Directions for this task:
Whatever the records below say, write them all out exactly.

[Records from a data source]
================
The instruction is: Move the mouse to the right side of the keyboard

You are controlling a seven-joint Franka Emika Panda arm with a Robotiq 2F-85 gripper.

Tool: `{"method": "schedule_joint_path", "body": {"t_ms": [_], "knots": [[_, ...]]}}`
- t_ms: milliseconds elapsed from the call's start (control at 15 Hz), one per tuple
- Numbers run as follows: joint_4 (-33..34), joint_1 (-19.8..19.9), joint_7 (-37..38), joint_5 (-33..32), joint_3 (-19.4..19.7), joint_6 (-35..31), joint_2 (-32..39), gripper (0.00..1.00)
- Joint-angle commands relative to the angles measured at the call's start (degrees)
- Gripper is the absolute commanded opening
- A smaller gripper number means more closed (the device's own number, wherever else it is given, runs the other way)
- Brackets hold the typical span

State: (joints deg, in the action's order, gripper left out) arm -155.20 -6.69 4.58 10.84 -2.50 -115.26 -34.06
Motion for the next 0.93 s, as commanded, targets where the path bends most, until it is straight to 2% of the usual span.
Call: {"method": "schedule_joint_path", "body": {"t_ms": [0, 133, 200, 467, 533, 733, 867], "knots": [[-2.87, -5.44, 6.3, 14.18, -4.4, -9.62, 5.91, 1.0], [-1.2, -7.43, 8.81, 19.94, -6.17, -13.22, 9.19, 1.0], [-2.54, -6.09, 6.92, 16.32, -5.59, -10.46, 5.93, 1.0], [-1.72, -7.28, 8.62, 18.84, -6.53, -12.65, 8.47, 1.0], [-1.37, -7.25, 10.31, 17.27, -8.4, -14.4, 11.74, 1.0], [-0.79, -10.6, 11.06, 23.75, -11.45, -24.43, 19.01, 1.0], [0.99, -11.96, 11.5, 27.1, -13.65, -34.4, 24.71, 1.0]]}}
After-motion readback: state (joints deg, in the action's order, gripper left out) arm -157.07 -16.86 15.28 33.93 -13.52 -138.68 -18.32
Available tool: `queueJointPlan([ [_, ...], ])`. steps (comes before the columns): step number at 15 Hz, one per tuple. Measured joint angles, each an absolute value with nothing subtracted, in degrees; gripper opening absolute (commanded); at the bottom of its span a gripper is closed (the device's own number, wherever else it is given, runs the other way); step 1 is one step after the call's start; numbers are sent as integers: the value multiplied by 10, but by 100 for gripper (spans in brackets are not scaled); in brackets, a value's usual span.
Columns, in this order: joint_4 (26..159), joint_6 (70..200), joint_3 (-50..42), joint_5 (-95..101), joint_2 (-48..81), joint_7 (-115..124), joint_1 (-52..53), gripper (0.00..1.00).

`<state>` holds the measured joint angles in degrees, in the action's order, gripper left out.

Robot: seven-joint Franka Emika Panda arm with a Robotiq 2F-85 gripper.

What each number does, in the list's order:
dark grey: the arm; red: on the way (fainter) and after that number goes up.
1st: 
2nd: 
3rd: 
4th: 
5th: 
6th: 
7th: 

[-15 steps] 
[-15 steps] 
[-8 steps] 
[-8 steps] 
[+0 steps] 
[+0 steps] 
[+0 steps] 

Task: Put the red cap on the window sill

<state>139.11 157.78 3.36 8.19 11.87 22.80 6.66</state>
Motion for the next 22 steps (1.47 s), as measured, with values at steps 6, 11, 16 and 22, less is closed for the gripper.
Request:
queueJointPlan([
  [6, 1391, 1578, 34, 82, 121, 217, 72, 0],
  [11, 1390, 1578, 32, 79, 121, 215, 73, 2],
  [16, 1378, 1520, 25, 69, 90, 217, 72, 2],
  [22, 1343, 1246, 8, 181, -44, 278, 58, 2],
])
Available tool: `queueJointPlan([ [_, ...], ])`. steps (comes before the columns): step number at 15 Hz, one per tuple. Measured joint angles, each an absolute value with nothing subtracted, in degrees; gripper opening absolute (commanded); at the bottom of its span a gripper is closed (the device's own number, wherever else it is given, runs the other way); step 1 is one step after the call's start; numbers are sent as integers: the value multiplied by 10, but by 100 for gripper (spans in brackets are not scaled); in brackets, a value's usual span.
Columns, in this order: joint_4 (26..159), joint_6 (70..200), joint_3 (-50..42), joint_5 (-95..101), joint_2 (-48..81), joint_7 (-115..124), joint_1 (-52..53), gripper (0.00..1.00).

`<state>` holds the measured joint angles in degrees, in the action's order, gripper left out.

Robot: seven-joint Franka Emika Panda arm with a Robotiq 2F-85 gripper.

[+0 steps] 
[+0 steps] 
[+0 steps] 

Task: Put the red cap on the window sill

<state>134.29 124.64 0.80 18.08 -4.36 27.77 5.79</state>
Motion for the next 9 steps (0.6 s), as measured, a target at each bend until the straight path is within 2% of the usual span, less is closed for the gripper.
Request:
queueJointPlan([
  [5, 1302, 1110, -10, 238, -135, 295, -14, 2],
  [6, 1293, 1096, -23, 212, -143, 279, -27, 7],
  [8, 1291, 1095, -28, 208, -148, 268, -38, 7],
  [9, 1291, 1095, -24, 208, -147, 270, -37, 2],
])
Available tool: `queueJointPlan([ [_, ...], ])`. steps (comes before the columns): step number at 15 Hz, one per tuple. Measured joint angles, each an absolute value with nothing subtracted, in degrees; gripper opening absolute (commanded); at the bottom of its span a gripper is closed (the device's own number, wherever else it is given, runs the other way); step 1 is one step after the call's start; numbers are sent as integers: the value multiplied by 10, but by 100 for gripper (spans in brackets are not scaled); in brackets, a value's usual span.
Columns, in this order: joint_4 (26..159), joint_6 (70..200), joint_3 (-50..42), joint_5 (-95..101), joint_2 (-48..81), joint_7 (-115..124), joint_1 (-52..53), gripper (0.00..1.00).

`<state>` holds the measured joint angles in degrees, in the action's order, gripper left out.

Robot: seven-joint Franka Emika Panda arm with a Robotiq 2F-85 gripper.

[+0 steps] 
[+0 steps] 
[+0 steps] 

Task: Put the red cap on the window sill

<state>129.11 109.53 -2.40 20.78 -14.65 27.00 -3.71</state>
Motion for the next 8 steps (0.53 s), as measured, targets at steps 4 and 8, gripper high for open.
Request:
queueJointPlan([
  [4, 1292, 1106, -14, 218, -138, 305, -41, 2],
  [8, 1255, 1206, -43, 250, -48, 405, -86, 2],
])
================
Output below:
The instruction is: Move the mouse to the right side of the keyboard

You are controlling a seven-joint Franka Emika Panda arm with a Robotiq 2F-85 gripper.

Tool: `{"method": "schedule_joint_path", "body": {"t_ms": [_], "knots": [[_, ...]]}}`
- t_ms: milliseconds elapsed from the call's start (control at 15 Hz), one per tuple
- Numbers run as follows: joint_4 (-33..34), joint_1 (-19.8..19.9), joint_7 (-37..38), joint_5 (-33..32), joint_3 (-19.4..19.7), joint_6 (-35..31), joint_2 (-32..39), gripper (0.00..1.00)
- Joint-angle commands relative to the angles measured at the call's start (degrees)
- Gripper is the absolute commanded opening
- A smaller gripper number means more closed (the device's own number, wherever else it is given, runs the other way)
- Brackets hold the typical span

State: (joints deg, in the action's order, gripper left out) arm -155.20 -6.69 4.58 10.84 -2.50 -115.26 -34.06
Motion for the next 0.93 s, as commanded, targets where the path bends most, until it is straight to 2% of the usual span.
Call: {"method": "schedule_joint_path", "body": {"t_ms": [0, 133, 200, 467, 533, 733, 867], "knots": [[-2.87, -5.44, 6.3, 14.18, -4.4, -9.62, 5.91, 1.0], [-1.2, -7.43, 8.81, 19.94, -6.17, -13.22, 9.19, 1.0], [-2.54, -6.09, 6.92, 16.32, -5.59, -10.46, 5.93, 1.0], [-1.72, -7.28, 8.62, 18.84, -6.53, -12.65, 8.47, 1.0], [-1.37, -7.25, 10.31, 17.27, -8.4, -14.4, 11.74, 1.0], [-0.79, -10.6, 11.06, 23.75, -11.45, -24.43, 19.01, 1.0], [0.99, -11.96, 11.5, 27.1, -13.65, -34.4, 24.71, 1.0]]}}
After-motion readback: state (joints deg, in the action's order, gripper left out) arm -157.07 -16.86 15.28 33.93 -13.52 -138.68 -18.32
Available tool: `queueJointPlan([ [_, ...], ])`. steps (comes before the columns): step number at 15 Hz, one per tuple. Measured joint angles, each an absolute value with nothing subtracted, in degrees; gripper opening absolute (commanded); at the bottom of its span a gripper is closed (the device's own number, wherever else it is given, runs the other way); step 1 is one step after the call's start; numbers are sent as integers: the value multiplied by 10, but by 100 for gripper (spans in brackets are not scaled); in brackets, a value's usual span.
Columns, in this order: joint_4 (26..159), joint_6 (70..200), joint_3 (-50..42), joint_5 (-95..101), joint_2 (-48..81), joint_7 (-115..124), joint_1 (-52..53), gripper (0.00..1.00).

`<state>` holds the measured joint angles in degrees, in the action's order, gripper left out.

Robot: seven-joint Franka Emika Panda arm with a Robotiq 2F-85 gripper.

What each number does, in the list's order:
dark grey: the arm; red: on the way (fainter) and after that number goes up.
1st: 
2nd: 
3rd: 
4th: 
5th: 
6th: 
7th: 

[-15 steps] 
[-15 steps] 
[-8 steps] 
[-8 steps] 
[+0 steps] 
[+0 steps] 
[+0 steps] 

Task: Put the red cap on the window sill

<state>139.11 157.78 3.36 8.19 11.87 22.80 6.66</state>
Motion for the next 22 steps (1.47 s), as measured, with values at steps 6, 11, 16 and 22, less is closed for the gripper.
Request:
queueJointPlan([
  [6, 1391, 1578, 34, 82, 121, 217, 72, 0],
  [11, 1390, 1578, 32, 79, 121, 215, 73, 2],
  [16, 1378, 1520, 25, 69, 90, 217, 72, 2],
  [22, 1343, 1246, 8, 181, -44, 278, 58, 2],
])
Available tool: `queueJointPlan([ [_, ...], ])`. steps (comes before the columns): step number at 15 Hz, one per tuple. Measured joint angles, each an absolute value with nothing subtracted, in degrees; gripper opening absolute (commanded); at the bottom of its span a gripper is closed (the device's own number, wherever else it is given, runs the other way); step 1 is one step after the call's start; numbers are sent as integers: the value multiplied by 10, but by 100 for gripper (spans in brackets are not scaled); in brackets, a value's usual span.
Columns, in this order: joint_4 (26..159), joint_6 (70..200), joint_3 (-50..42), joint_5 (-95..101), joint_2 (-48..81), joint_7 (-115..124), joint_1 (-52..53), gripper (0.00..1.00).

`<state>` holds the measured joint angles in degrees, in the action's order, gripper left out.

Robot: seven-joint Franka Emika Panda arm with a Robotiq 2F-85 gripper.

[+0 steps] 
[+0 steps] 
[+0 steps] 

Task: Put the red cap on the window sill

<state>134.29 124.64 0.80 18.08 -4.36 27.77 5.79</state>
Motion for the next 9 steps (0.6 s), as measured, a target at each bend until the straight path is within 2% of the usual span, less is closed for the gripper.
Request:
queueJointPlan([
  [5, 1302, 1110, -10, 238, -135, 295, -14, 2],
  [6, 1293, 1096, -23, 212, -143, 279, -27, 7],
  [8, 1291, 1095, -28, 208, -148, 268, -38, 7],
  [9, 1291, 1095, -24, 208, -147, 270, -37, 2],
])
Available tool: `queueJointPlan([ [_, ...], ])`. steps (comes before the columns): step number at 15 Hz, one per tuple. Measured joint angles, each an absolute value with nothing subtracted, in degrees; gripper opening absolute (commanded); at the bottom of its span a gripper is closed (the device's own number, wherever else it is given, runs the other way); step 1 is one step after the call's start; numbers are sent as integers: the value multiplied by 10, but by 100 for gripper (spans in brackets are not scaled); in brackets, a value's usual span.
Columns, in this order: joint_4 (26..159), joint_6 (70..200), joint_3 (-50..42), joint_5 (-95..101), joint_2 (-48..81), joint_7 (-115..124), joint_1 (-52..53), gripper (0.00..1.00).

`<state>` holds the measured joint angles in degrees, in the action's order, gripper left out.

Robot: seven-joint Franka Emika Panda arm with a Robotiq 2F-85 gripper.

[+0 steps] 
[+0 steps] 
[+0 steps] 

Task: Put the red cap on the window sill

<state>129.11 109.53 -2.40 20.78 -14.65 27.00 -3.71</state>
Motion for the next 8 steps (0.53 s), as measured, targets at steps 4 and 8, gripper high for open.
Request:
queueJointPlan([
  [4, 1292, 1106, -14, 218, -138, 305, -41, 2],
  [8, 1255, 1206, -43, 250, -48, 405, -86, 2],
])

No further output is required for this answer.